Look through the data below and return each line where "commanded" appears.

--- DATASET EXCERPT Enclosed Below ---

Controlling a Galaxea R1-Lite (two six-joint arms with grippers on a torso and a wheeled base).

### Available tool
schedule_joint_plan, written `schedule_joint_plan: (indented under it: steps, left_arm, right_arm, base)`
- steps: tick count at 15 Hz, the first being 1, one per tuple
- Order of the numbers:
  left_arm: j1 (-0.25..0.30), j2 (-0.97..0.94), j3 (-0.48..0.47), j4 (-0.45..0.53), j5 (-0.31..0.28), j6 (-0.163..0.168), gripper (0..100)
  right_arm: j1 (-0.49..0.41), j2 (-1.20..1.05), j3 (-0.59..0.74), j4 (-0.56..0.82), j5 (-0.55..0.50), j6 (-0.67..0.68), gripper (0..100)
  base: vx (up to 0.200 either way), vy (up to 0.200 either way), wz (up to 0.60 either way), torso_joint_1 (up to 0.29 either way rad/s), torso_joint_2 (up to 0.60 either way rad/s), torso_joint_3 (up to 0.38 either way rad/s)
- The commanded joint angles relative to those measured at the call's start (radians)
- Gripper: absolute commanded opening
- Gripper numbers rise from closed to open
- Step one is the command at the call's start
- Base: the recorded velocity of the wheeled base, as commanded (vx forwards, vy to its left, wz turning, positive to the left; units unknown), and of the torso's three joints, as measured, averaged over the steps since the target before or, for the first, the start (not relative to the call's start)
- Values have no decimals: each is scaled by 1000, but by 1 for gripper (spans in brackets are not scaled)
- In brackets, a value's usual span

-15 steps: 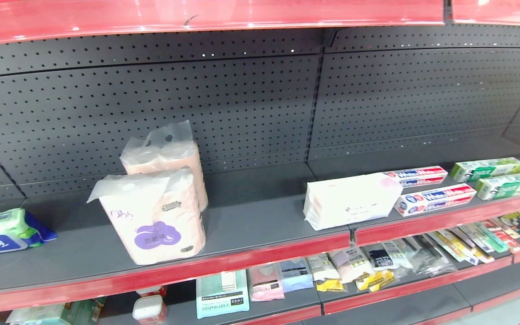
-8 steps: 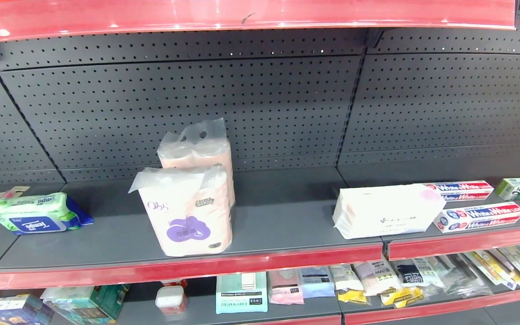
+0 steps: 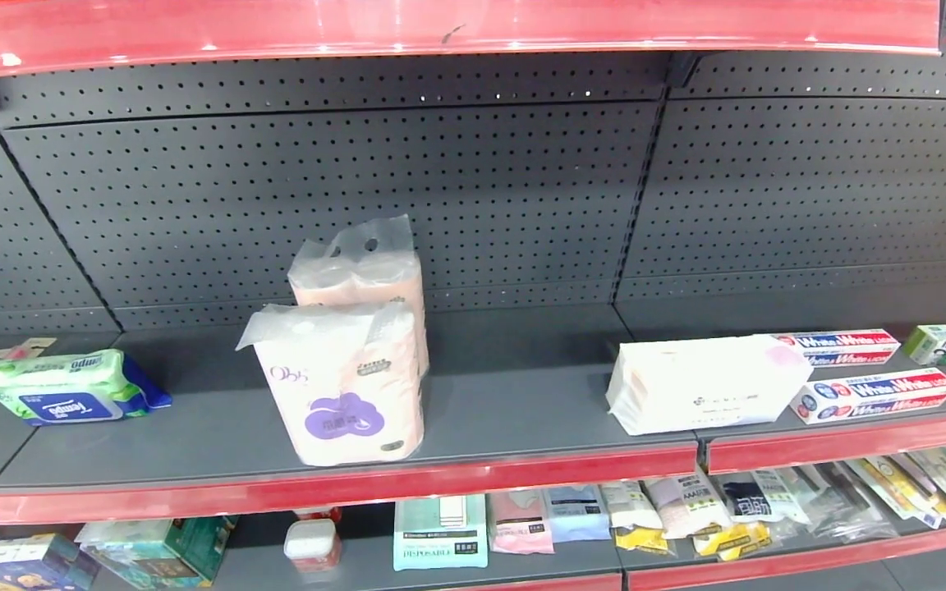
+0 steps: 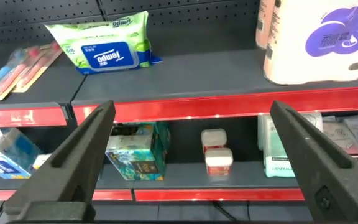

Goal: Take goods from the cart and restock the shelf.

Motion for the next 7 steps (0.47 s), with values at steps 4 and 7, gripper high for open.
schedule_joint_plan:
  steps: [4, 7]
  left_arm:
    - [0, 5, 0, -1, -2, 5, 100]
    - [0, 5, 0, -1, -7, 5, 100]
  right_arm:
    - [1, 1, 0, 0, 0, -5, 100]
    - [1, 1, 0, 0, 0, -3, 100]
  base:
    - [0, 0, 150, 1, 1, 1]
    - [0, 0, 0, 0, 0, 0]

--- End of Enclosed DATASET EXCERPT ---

• _SOLUTION_
- The commanded joint angles relative to those measured at the call's start (radians)
- Gripper: absolute commanded opening
- Base: the recorded velocity of the wheeled base, as commanded (vx forwards, vy to its left, wz turning, positive to the left; units unknown), and of the torso's three joints, as measured, averaged over the steps since the target before or, for the first, the start (not relative to the call's start)

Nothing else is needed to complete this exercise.